Why do we procrastinate and what can we do about it? 

by KAREN COOPER

You may have heard the saying, never put off until tomorrow what you can do the day after tomorrow? Funny, right? Not so much….

Procrastination. Webster’s dictionary says it is:

“To put off intentionally the doing of something that should be done.”

Most of us procrastinate. We feel guilty about it and criticize ourselves for it. And yet we still do it. Why is it so easy to fall into this trap even when we know better? According to some psychologists, the answer is not that people are lazy or have poor time management skills. Instead, research suggests that procrastination is a problem related to our emotions and that learning to manage negative emotions effectively can help us overcome it.

So why do we do it?

The temptation to say no to distractions for instant gratification is too great…and this is exactly what makes the procrastination cycle really vicious. We know that when we are rewarded for something, we tend to keep doing it. If putting off a task provides us relief, it feels like a reward so we continue the cycle.  And there you have it!
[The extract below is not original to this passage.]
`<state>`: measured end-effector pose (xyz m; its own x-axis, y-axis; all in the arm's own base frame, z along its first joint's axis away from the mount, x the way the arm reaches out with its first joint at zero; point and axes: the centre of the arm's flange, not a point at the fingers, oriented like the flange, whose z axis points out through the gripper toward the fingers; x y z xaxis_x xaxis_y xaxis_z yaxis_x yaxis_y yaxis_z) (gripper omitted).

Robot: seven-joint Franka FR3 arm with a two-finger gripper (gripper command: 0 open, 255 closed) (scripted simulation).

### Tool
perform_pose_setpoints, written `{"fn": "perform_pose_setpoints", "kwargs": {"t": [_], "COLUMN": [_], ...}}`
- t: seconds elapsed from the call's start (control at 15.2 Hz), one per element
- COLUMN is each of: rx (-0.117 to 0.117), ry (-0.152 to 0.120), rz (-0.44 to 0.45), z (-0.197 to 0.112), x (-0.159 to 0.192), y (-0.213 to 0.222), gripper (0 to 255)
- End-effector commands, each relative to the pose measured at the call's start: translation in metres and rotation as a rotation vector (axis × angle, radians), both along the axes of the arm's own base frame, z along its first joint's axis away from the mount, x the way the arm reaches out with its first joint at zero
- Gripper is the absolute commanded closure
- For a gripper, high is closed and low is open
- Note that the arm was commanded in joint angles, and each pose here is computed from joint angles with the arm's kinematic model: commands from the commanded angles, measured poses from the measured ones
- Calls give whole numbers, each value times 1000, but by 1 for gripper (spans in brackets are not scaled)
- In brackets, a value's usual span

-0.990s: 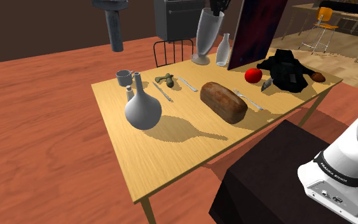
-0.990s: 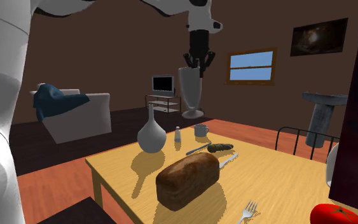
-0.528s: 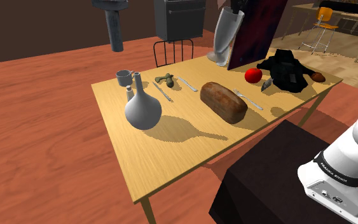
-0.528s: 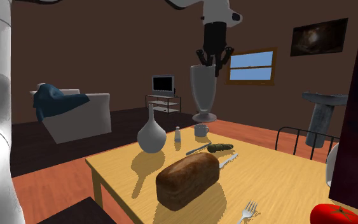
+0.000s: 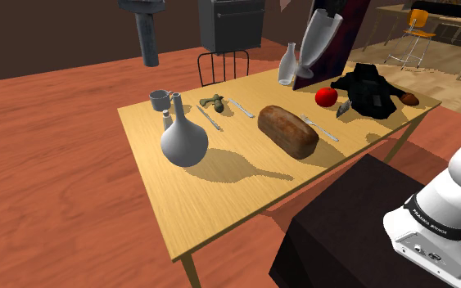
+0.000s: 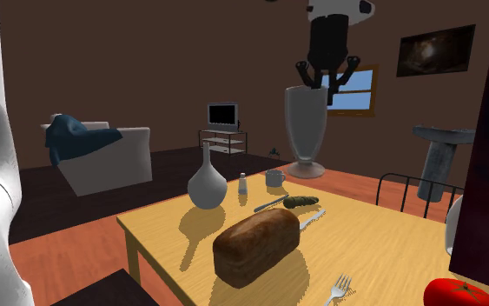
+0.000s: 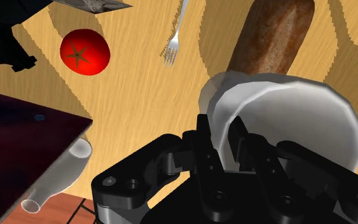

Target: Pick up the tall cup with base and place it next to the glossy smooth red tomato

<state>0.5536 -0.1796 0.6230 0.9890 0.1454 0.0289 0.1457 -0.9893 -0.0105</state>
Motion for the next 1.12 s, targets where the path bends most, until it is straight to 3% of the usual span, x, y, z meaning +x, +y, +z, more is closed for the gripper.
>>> {"fn": "perform_pose_setpoints", "kwargs": {"t": [0.0, 0.59, 1.06], "rx": [0, 0, 0], "ry": [-1, -1, -1], "rz": [2, 2, 2], "z": [3, 3, -34], "x": [-8, -50, -50], "y": [-22, -134, -134], "gripper": [255, 255, 255]}}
What may have been an occasional problem can turn into a chronic habit.

We may also procrastinate when we are not able to manage negative feelings relating to a task (such as anxiety, boredom, frustration, and self-doubt). This is especially true of tasks that make us unsure of ourselves or stress us out. In scientific terms, when we are feeling stress because of something we need to do, the rational part of the brain (the prefrontal cortex) shuts down and the amygdala (the part of the brain that regulates our fear response) identifies the task as an actual threat to our self-esteem or our mental health which causes our brains to want to remove the threat by any means necessary!

How can we stop it?

You can begin by objecting to the unhelpful thoughts that occur when you think about doing the task. This could include thoughts of something being too hard, too overwhelming, or not doing something as well as another person. It could also include negative self-talk such as telling yourself you “never get things done on time”.  If you identify these intrusive thoughts (that are at least an exaggeration and at most not even true), you can work to correct them. By changing the way we think about the tasks in front of us, we have the power to change the way we feel about the situation and then ultimately how we move forward with our responsibilities.  It’s also important to let yourself off the hook for procrastinating so you’re not stuck in a cycle of guilt which will only compound the bad feelings associated with completing necessary tasks.

Start with a small step.

When I’m struggling with procrastination, I think of something my grandmother used to say. “Get at it, keep at it, and get through it.”  Simple, but meaningful. Wise words from a woman who got through a lot in her day. So, when you have something you don’t particularly want to do but need to do…you simply take a small step.  If a few minutes into it you are miserable, stop and go back to it later.  However, it’s much more likely that you will keep working on a task once you’ve started. Find something that motivates you to get started.  A special drink to give you a jolt (caffeinated or not), a reward for when you’ve gotten to a certain point.  Whatever works for you.  Break the task down into portions if that feels better to you and reward yourself for every step. By doing this you switch the negative feelings associated with the task to positive feelings.

At its core, procrastination is about emotions and not laziness or lack of work ethic. The solution doesn’t involve downloading time management apps, keeping your calendar scheduled up to the minute or mastering new levels of self-control. What it really comes down to is managing emotions in a new way and forgiving ourselves for not being perfect.